§ Aim of the task
Could every line below be transcribed exactly, with the pictures dropped?

§ Data below

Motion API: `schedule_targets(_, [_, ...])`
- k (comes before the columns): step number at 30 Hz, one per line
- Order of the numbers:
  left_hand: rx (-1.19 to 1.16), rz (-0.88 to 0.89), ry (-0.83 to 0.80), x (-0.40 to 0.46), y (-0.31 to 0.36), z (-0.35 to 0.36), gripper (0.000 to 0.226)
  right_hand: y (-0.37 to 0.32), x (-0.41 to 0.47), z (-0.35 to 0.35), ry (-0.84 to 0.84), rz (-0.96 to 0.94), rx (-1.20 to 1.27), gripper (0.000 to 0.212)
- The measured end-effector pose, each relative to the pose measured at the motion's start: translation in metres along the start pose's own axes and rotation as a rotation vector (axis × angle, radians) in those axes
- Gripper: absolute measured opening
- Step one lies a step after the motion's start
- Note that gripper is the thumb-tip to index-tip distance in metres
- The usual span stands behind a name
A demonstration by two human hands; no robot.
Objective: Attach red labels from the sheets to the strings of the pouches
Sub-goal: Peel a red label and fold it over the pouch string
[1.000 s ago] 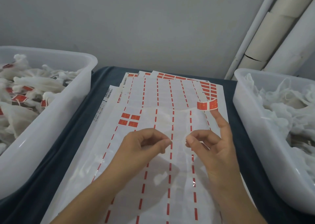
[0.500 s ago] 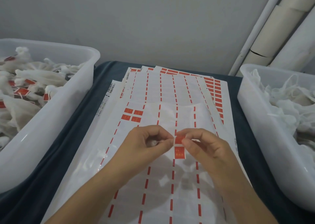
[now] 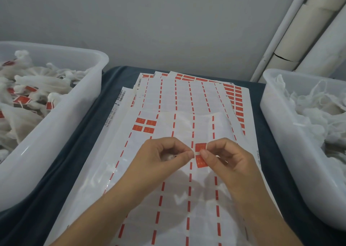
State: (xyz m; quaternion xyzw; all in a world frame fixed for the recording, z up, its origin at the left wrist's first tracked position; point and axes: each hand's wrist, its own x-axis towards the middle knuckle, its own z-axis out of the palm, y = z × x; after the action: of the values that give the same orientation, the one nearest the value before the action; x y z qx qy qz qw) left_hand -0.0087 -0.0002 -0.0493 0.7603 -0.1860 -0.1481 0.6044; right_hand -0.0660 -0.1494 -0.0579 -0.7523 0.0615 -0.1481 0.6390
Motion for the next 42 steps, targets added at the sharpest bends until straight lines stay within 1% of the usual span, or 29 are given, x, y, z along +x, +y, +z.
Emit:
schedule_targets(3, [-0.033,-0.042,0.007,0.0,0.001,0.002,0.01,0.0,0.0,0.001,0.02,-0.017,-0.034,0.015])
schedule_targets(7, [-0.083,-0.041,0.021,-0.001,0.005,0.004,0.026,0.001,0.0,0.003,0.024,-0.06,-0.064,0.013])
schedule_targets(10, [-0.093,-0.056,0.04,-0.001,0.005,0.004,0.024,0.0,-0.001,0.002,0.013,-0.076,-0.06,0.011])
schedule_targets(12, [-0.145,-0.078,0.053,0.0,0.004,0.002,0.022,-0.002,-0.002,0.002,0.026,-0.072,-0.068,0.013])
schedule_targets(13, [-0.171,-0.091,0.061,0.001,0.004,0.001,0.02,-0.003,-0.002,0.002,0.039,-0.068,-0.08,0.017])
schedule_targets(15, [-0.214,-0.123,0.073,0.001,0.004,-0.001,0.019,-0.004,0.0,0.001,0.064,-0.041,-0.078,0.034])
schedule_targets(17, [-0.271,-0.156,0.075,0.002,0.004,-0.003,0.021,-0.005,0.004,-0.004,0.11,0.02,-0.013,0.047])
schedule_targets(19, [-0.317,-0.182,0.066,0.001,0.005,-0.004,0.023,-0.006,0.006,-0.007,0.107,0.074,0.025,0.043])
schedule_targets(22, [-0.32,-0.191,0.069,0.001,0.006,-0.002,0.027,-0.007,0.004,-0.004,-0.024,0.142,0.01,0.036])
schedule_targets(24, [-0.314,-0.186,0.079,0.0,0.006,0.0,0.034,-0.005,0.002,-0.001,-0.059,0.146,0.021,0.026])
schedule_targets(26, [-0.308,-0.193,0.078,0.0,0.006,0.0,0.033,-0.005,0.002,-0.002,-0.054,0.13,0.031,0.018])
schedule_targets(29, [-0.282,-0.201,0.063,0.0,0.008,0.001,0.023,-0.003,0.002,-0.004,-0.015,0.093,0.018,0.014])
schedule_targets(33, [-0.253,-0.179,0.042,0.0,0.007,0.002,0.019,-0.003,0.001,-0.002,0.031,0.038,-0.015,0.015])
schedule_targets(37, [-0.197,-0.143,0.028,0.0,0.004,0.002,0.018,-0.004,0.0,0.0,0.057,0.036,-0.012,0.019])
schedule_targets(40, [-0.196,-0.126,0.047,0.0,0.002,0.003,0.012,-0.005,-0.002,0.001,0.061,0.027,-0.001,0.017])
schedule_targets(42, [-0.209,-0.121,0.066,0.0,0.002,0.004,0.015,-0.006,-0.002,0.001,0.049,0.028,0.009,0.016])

§ Exercise solution
Motion API: `schedule_targets(_, [_, ...])`
- k (comes before the columns): step number at 30 Hz, one per line
- Order of the numbers:
  left_hand: rx (-1.19 to 1.16), rz (-0.88 to 0.89), ry (-0.83 to 0.80), x (-0.40 to 0.46), y (-0.31 to 0.36), z (-0.35 to 0.36), gripper (0.000 to 0.226)
  right_hand: y (-0.37 to 0.32), x (-0.41 to 0.47), z (-0.35 to 0.35), ry (-0.84 to 0.84), rz (-0.96 to 0.94), rx (-1.20 to 1.27), gripper (0.000 to 0.212)
- The measured end-effector pose, each relative to the pose measured at the motion's start: translation in metres along the start pose's own axes and rotation as a rotation vector (axis × angle, radians) in those axes
- Gripper: absolute measured opening
- Step one lies a step after the motion's start
- Note that gripper is the thumb-tip to index-tip distance in metres
- The usual span stands behind a name
A demonstration by two human hands; no robot.
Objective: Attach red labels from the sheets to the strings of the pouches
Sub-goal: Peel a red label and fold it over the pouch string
[1.000 s ago] 
[0.500 s ago] 
[now] 
State: (xyz m; quaternion xyzw; all in a world frame fixed for the recording, z up, its origin at the left wrist's first tracked position; point and axes: each hand's wrist, its own x-axis towards the middle knuckle, its own z-axis out of the palm, y = z × x; after the action: of the values that give the same orientation, the one nearest the value before the action; x y z qx qy qz qw) left_hand -0.0087 -0.0002 -0.0493 0.7603 -0.1860 -0.1481 0.6044; right_hand -0.0660 -0.1494 -0.0579 -0.7523 0.0615 -0.1481 0.6390
Motion for the next 42 steps, targets added at the sharpest bends until straight lines stay within 1% of the usual span, or 29 are given, x, y, z along +x, +y, +z.
Emit:
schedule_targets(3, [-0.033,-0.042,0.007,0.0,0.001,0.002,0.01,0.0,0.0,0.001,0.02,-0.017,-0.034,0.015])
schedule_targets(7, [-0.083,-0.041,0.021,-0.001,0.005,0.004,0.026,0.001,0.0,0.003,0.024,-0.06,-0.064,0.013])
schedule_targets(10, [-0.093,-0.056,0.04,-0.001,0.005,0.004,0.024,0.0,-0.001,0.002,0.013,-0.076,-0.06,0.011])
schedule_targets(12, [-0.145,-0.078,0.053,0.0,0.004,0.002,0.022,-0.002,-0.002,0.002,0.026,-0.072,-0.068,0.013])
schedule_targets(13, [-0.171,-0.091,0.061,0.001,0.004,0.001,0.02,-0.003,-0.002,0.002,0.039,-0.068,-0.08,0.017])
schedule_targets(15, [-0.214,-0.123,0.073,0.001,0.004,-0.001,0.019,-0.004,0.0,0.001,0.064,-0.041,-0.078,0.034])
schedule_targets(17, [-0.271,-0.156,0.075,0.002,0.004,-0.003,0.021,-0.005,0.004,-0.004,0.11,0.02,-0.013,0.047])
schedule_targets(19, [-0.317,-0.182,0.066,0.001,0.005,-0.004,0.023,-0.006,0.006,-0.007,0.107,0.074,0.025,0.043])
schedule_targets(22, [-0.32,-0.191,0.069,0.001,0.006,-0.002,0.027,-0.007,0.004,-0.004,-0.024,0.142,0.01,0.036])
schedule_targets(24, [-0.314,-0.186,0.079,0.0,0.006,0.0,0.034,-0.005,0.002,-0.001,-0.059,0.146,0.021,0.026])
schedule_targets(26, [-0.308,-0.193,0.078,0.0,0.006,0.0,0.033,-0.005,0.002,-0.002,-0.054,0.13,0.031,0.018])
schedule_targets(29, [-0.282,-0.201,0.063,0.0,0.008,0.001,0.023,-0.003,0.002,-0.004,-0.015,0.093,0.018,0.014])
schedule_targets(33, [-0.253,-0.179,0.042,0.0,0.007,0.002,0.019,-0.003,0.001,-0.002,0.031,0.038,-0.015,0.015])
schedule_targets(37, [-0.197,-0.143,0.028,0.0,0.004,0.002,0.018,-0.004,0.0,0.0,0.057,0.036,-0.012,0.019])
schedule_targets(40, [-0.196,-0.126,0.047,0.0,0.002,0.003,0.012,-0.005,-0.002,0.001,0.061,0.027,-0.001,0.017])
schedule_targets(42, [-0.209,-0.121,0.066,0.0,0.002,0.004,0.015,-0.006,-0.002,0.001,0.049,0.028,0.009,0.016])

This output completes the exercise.